I think it is _possible_ that the primary forces which will shape the
_general_ use/non-use of formal verification methods for smart contracts will
be legal not technical. The distance from widespread adoption of formal use of
smart contracts and the current state of the world is approximated by the
distance between the widespread availability of legal council and the scarcity
of people skilled in formal verification. It is easy for an ordinary
individual to enter into an ordinary contractual agreement because lawyers are
ubiquitous. It is difficult/impossible for an ordinary individual to enter
into a smart contract because qualified practitioners are rare. The growth of
qualified smart contract practitioners may be rapid until the point where is
is deemed legal practice and becomes regulated as such.

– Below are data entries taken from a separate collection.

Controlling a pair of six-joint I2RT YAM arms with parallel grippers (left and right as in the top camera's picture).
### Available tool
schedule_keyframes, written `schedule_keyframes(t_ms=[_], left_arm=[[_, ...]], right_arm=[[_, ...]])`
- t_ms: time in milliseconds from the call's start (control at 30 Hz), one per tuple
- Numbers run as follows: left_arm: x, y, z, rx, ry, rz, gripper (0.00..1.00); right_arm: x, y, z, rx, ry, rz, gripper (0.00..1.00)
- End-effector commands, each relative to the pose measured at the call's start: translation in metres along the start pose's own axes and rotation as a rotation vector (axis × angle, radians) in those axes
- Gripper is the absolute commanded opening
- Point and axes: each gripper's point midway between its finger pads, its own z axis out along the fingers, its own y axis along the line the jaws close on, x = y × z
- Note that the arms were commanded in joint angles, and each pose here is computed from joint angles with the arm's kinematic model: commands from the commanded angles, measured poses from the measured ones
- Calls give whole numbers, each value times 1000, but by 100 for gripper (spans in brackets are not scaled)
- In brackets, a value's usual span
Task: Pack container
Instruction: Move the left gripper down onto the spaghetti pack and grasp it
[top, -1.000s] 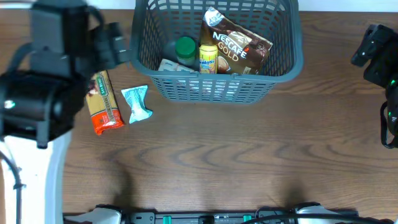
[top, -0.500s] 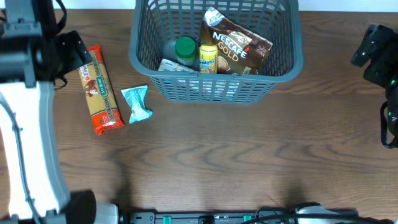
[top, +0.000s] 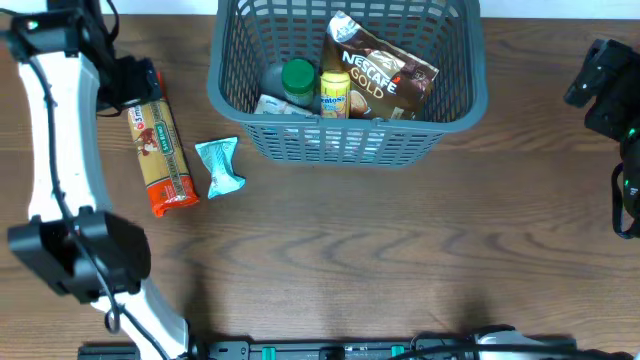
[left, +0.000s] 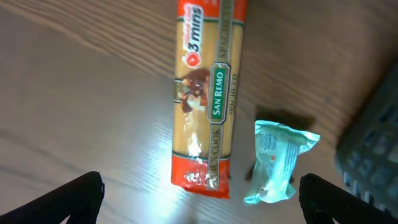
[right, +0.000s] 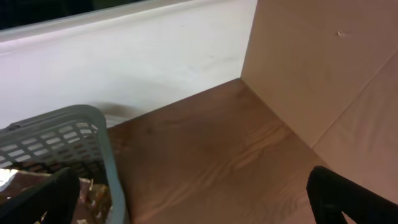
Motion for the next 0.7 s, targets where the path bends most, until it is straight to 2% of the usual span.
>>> schedule_keyframes(t_ms=[0,367,667], left_arm=[[2,-6,25,40,64,49,98],[12,-1,97,30,227,70,99],[10,0,120,117,243,41,98]], right_arm=[[0,-3,0,11,0,16,99],[0,-3,0,11,0,16,99],[0,-3,1,11,1,16,99]])
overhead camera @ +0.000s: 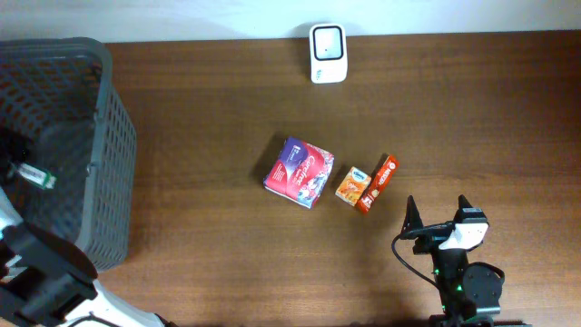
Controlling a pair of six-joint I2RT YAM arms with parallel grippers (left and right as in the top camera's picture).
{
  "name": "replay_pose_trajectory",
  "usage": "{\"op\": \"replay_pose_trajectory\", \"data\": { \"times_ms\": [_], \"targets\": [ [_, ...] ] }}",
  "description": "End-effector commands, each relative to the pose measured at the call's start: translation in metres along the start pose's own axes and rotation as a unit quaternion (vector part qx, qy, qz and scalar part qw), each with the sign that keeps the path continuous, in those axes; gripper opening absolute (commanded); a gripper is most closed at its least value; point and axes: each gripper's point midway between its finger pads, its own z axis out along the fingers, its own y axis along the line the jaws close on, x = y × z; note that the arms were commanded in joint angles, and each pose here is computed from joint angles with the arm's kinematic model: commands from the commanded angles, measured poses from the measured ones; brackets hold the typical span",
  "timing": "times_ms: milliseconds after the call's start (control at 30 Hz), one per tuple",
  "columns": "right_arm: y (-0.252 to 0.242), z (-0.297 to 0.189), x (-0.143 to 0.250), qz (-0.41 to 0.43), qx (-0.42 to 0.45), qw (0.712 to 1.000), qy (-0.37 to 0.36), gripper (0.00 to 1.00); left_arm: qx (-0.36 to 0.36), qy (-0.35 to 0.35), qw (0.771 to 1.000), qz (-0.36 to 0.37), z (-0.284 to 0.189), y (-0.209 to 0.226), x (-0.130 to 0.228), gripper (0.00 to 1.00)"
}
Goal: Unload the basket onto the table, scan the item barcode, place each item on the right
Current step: 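Place the green-white box next to the Carefree pack and hold left arm raised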
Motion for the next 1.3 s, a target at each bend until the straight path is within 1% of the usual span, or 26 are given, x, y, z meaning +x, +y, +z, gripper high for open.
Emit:
{"op": "replay_pose_trajectory", "data": {
  "times_ms": [0, 67, 133, 167, 200, 267, 300, 333, 367, 433, 467, 500, 533, 667, 733, 800, 833, 867, 900, 933, 1000, 1067, 1133, 1167, 1233, 1267],
  "targets": [
    [0.0, 0.0, 0.003, 0.0, 0.0, 1.0, 0.002, 0.99, 0.13, -0.097, 0.987, 0.012, -0.114, -0.044, -0.037, 0.04],
    [0.0, 0.0, 0.003, 0.0, 0.0, 1.0, 0.002, 0.99, 0.22, -0.11, 0.969, 0.034, -0.167, -0.073, -0.031, 0.04],
    [0.0, 0.0, 0.003, 0.0, 0.0, 1.0, 0.002, 0.98, 0.334, -0.104, 0.932, 0.094, -0.228, -0.123, 0.005, 0.03],
    [0.0, 0.0, 0.003, 0.0, 0.0, 1.0, 0.002, 0.99, 0.374, -0.087, 0.914, 0.131, -0.25, -0.147, 0.035, 0.04],
    [0.0, 0.0, 0.003, 0.0, 0.0, 1.0, 0.002, 0.99, 0.392, -0.074, 0.903, 0.158, -0.26, -0.164, 0.058, 0.04],
    [0.0, 0.0, 0.003, 0.0, 0.0, 1.0, 0.002, 0.99, 0.415, -0.015, 0.873, 0.257, -0.273, -0.218, 0.148, 0.03],
    [0.0, 0.0, 0.003, 0.0, 0.0, 1.0, 0.002, 0.98, 0.402, -0.003, 0.87, 0.285, -0.269, -0.23, 0.175, 0.03],
    [0.0, 0.0, 0.003, 0.0, 0.0, 1.0, 0.002, 0.98, 0.37, 0.005, 0.869, 0.328, -0.259, -0.245, 0.215, 0.03],
    [0.0, 0.0, 0.003, 0.0, 0.0, 1.0, 0.002, 0.99, 0.334, 0.024, 0.859, 0.387, -0.243, -0.261, 0.271, 0.04],
    [0.0, 0.0, 0.003, 0.0, 0.0, 1.0, 0.002, 0.99, 0.297, 0.07, 0.832, 0.462, -0.215, -0.277, 0.351, 0.05],
    [0.0, 0.0, 0.003, 0.0, 0.0, 1.0, 0.002, 0.98, 0.273, 0.085, 0.823, 0.491, -0.197, -0.281, 0.382, 0.05],
    [0.0, 0.0, 0.003, 0.0, 0.0, 1.0, 0.002, 0.98, 0.249, 0.094, 0.816, 0.513, -0.18, -0.284, 0.406, 0.06],
    [0.0, 0.0, 0.003, 0.0, 0.0, 1.0, 0.002, 0.98, 0.222, 0.104, 0.809, 0.535, -0.157, -0.286, 0.43, 0.11],
    [0.0, 0.0, 0.003, 0.0, 0.0, 1.0, 0.002, 0.98, 0.158, 0.163, 0.775, 0.59, -0.078, -0.288, 0.517, 0.1],
    [0.0, 0.0, 0.003, 0.0, 0.0, 1.0, 0.002, 0.99, 0.147, 0.189, 0.757, 0.608, -0.056, -0.282, 0.553, 0.11],
    [0.0, 0.0, 0.003, 0.0, 0.0, 1.0, 0.002, 0.99, 0.142, 0.193, 0.748, 0.619, -0.05, -0.279, 0.569, 0.12],
    [0.0, 0.0, 0.003, 0.0, 0.0, 1.0, 0.002, 0.99, 0.145, 0.19, 0.745, 0.623, -0.05, -0.279, 0.573, 0.15],
    [0.0, 0.0, 0.003, 0.0, 0.0, 1.0, 0.002, 0.98, 0.145, 0.174, 0.74, 0.633, -0.049, -0.282, 0.571, 0.16],
    [0.0, 0.0, 0.003, 0.0, 0.0, 1.0, 0.002, 0.98, 0.14, 0.162, 0.743, 0.634, -0.047, -0.284, 0.567, 0.2],
    [0.0, 0.0, 0.003, 0.0, 0.0, 1.0, 0.002, 0.99, 0.137, 0.156, 0.744, 0.635, -0.046, -0.284, 0.564, 0.47],
    [0.0, 0.0, 0.003, 0.0, 0.0, 1.0, 0.002, 0.99, 0.14, 0.154, 0.746, 0.632, -0.049, -0.287, 0.553, 0.55],
    [0.0, 0.0, 0.003, 0.0, 0.0, 1.0, 0.002, 0.98, 0.154, 0.145, 0.757, 0.619, -0.067, -0.295, 0.532, 0.64],
    [0.0, 0.0, 0.003, 0.0, 0.0, 1.0, 0.002, 0.98, 0.177, 0.13, 0.765, 0.605, -0.097, -0.305, 0.504, 0.67],
    [0.0, 0.0, 0.003, 0.0, 0.0, 1.0, 0.002, 0.98, 0.205, 0.11, 0.775, 0.588, -0.132, -0.31, 0.473, 0.7],
    [0.0, 0.0, 0.003, 0.0, 0.0, 1.0, 0.002, 0.98, 0.245, 0.077, 0.789, 0.558, -0.185, -0.304, 0.424, 0.92],
    [0.0, 0.0, 0.003, 0.0, 0.0, 1.0, 0.002, 0.99, 0.284, 0.059, 0.775, 0.561, -0.212, -0.303, 0.406, 0.99]
  ]
}}
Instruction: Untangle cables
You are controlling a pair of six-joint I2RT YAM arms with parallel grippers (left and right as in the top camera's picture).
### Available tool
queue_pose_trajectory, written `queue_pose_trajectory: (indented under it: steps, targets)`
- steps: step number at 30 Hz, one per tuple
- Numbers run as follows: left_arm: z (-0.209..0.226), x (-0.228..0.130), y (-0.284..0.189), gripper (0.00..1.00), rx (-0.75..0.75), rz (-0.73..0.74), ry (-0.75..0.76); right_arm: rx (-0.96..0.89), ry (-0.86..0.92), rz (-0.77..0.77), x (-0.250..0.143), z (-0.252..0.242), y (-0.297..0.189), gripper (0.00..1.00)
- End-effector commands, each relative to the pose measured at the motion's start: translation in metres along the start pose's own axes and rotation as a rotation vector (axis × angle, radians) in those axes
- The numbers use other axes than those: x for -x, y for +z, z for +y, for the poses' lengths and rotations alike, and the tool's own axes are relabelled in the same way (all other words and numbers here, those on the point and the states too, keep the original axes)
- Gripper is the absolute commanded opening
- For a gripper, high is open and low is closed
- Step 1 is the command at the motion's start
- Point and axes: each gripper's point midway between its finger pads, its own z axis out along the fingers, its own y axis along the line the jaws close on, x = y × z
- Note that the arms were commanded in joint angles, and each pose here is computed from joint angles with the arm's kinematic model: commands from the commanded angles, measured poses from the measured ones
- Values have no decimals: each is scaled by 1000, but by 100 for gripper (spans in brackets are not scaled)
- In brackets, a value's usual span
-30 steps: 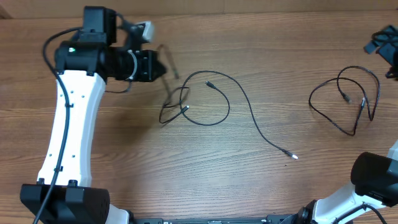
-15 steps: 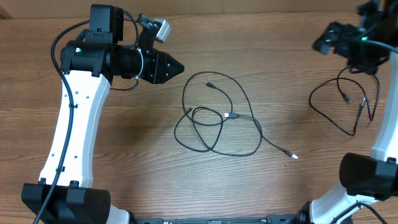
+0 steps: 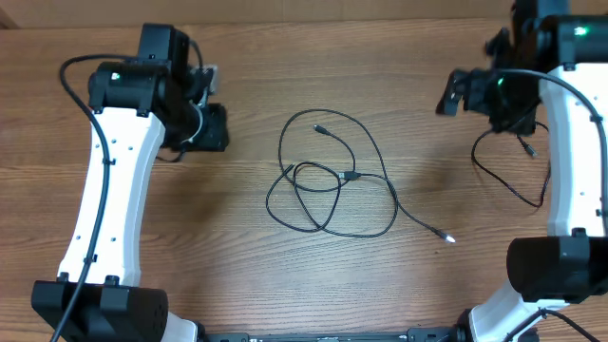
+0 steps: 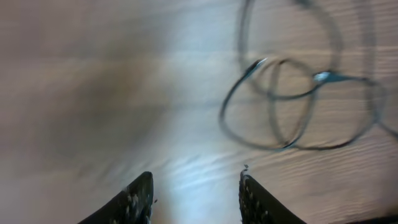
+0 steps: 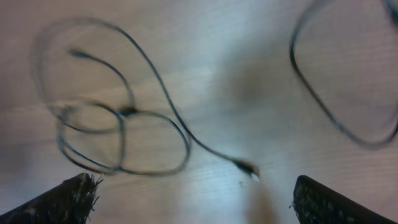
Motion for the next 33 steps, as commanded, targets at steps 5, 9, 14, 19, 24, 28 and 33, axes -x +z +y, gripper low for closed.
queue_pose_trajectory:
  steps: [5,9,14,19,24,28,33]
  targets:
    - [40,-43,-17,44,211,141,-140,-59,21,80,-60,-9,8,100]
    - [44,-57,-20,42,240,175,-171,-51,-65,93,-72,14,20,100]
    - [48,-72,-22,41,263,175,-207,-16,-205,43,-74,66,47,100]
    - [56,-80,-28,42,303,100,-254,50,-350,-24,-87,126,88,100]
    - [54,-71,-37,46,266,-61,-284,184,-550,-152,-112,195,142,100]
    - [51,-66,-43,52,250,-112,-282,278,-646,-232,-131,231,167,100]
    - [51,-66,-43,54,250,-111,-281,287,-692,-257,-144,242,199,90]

And if I were to bet,
I would bet that it will be deemed legal practice once it comes on the radar
of the legal system.

------
seanwilson
Formal verification is almost always too costly for most projects but it seems
like a good match here given the financial risks are so high. From what I've
seen though, cryptocurrencies seem to take off based on marketing + emotions
first followed by technical merit.

The Ethereum project is really interesting for example and there are talks of
applying formal verification to it, but it doesn't look like the language used
for smart contracts there was designed to be easily applicable to formal
verification. I'd like to see a cryptocoin developed from the ground up with
formal verification in mind instead of it being an afterthought. Most coins
have clients written in unsafe languages like C or C++ so I don't see this
happening any time soon.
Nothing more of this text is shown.